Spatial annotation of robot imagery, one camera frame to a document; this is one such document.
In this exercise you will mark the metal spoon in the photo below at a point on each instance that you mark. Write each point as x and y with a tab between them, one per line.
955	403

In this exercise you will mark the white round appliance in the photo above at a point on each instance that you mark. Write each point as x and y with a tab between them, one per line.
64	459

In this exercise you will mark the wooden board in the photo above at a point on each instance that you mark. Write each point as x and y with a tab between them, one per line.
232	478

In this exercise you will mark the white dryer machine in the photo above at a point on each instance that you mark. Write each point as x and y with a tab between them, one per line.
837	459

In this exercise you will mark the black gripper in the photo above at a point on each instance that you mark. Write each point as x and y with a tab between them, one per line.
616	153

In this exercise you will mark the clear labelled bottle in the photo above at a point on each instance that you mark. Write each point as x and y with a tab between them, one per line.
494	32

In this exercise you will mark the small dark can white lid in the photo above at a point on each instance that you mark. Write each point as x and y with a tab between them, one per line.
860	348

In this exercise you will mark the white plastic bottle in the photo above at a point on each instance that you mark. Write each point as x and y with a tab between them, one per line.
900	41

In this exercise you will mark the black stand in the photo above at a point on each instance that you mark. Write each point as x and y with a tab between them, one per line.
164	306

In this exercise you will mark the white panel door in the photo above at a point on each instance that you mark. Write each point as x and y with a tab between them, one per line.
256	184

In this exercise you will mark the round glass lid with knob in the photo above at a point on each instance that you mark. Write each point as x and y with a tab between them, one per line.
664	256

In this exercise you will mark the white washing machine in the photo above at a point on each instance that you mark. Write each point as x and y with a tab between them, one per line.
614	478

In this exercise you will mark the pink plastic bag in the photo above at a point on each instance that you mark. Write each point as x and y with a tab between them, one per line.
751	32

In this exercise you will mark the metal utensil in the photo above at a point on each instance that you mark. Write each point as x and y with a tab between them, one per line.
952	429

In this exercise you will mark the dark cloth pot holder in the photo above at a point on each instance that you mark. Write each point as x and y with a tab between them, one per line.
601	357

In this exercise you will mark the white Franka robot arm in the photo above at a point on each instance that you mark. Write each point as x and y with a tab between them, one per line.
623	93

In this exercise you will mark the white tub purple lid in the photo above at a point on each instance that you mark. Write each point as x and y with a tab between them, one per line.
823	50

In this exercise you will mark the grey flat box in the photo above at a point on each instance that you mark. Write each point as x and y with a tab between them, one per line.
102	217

◇ ◇ ◇ ◇

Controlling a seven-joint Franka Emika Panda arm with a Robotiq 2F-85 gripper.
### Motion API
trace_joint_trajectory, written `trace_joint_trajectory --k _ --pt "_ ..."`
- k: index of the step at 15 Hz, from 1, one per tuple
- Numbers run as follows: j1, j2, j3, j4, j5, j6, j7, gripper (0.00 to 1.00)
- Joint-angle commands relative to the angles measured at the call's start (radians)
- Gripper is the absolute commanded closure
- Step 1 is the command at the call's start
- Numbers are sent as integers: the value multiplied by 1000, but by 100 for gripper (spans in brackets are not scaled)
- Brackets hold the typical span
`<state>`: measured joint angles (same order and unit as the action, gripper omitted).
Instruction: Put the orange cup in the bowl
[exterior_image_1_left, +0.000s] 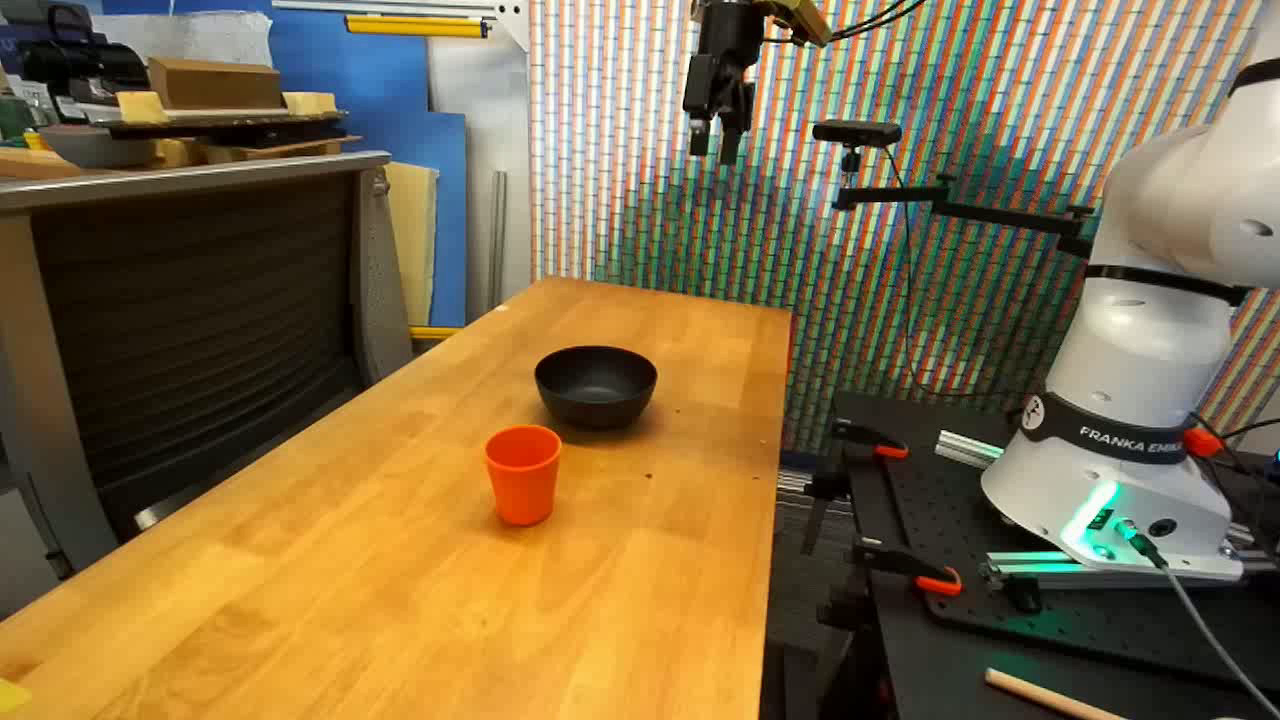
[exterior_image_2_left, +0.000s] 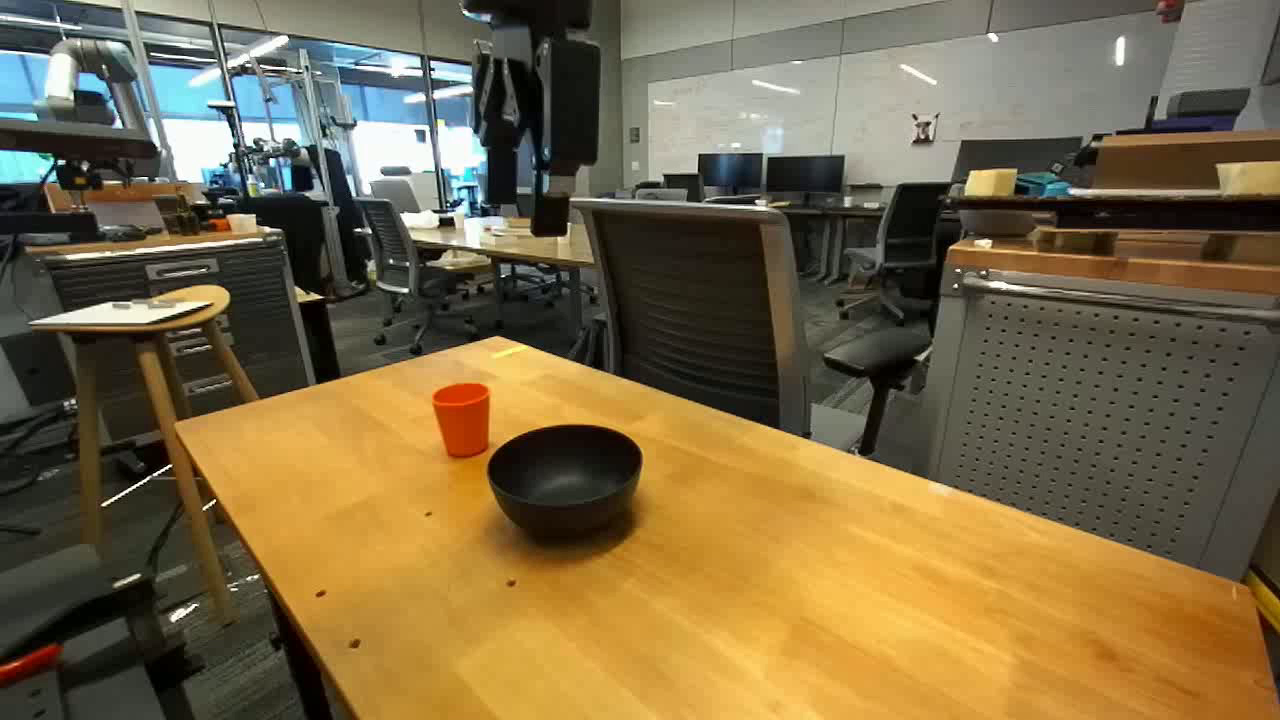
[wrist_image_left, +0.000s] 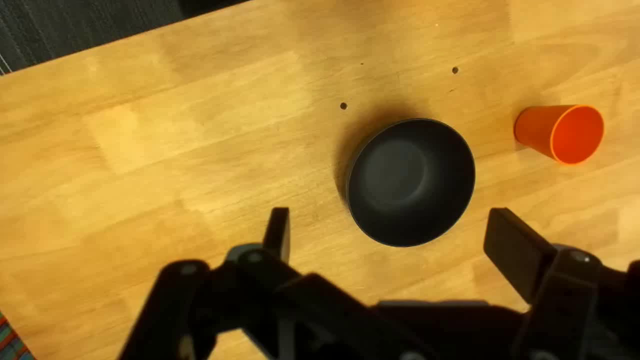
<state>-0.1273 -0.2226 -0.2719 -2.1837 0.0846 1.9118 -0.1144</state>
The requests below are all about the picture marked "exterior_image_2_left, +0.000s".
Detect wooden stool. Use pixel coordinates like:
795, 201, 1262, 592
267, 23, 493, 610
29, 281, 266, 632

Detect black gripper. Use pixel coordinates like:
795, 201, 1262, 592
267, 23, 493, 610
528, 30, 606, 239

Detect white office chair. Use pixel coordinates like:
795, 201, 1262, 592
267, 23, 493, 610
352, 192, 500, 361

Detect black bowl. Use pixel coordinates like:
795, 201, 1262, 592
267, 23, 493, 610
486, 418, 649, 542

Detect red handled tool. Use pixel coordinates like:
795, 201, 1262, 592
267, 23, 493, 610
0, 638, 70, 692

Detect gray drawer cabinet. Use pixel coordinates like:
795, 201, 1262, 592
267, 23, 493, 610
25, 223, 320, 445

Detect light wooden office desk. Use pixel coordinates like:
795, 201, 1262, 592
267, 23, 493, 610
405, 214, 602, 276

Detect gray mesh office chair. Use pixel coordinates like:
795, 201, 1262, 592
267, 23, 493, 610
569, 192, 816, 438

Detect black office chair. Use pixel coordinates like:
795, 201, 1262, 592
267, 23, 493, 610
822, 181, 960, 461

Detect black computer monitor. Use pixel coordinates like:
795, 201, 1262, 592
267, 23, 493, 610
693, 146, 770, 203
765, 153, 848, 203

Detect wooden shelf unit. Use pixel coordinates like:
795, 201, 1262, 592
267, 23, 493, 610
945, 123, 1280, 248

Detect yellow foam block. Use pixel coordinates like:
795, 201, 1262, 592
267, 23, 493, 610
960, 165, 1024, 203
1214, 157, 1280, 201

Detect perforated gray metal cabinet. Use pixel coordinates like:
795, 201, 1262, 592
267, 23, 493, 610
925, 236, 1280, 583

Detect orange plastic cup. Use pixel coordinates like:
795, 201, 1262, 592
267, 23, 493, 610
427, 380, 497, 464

◇ ◇ ◇ ◇

Your response should contain each line of the listing in which the word "measured" occurs.

Reply:
- Joint-angle commands relative to the angles measured at the call's start (radians)
`<state>`: measured joint angles (same order and unit as the action, gripper omitted).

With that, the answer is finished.